Terrell McSweeny is an American attorney who served as a Commissioner of the Federal Trade Commission from 2014 until 2018.

== Personal life and education ==
McSweeny is a graduate of Holton-Arms School, Harvard University and Georgetown University Law Center. Her siblings include stage director Ethan McSweeny.

== Career ==
McSweeny formerly worked as an attorney at O'Melveny & Myers LLP. McSweeny's government service also includes her work as Senator Joe Biden's Deputy Chief of Staff and Policy Director in the U.S. Senate, where she managed domestic and economic policy development and legislative initiatives, and as Counsel on the United States Senate Committee on the Judiciary, where she worked on issues such as criminal justice, innovation, women's rights, domestic violence, judicial nominations, and immigration and civil rights.
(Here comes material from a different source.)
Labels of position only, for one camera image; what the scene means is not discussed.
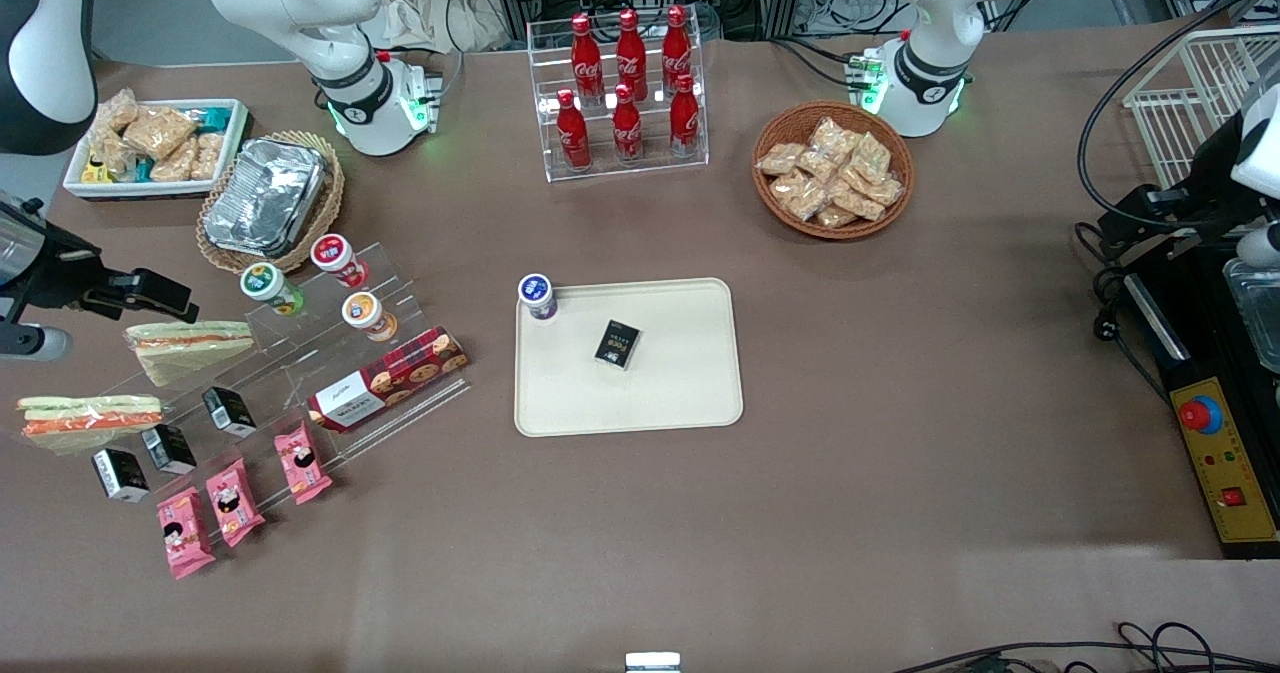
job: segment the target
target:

Prior to joining the Commission, McSweeny served as Chief Counsel for Competition Policy and Intergovernmental Relations for the United States Department of Justice Antitrust Division. She joined the Antitrust Division after serving as Deputy Assistant to the President and Domestic Policy Advisor to the Vice President from January 2009 until February 2012, advising President Barack Obama and Vice President Joe Biden on policy in a variety of areas, including health care, innovation, intellectual property, energy, education, women's rights, criminal justice and domestic violence.

McSweeny was sworn in as a Commissioner of the FTC on April 28, 2014, to an initial term that expired on September 25, 2017. McSweeny left the position on April 28, 2018.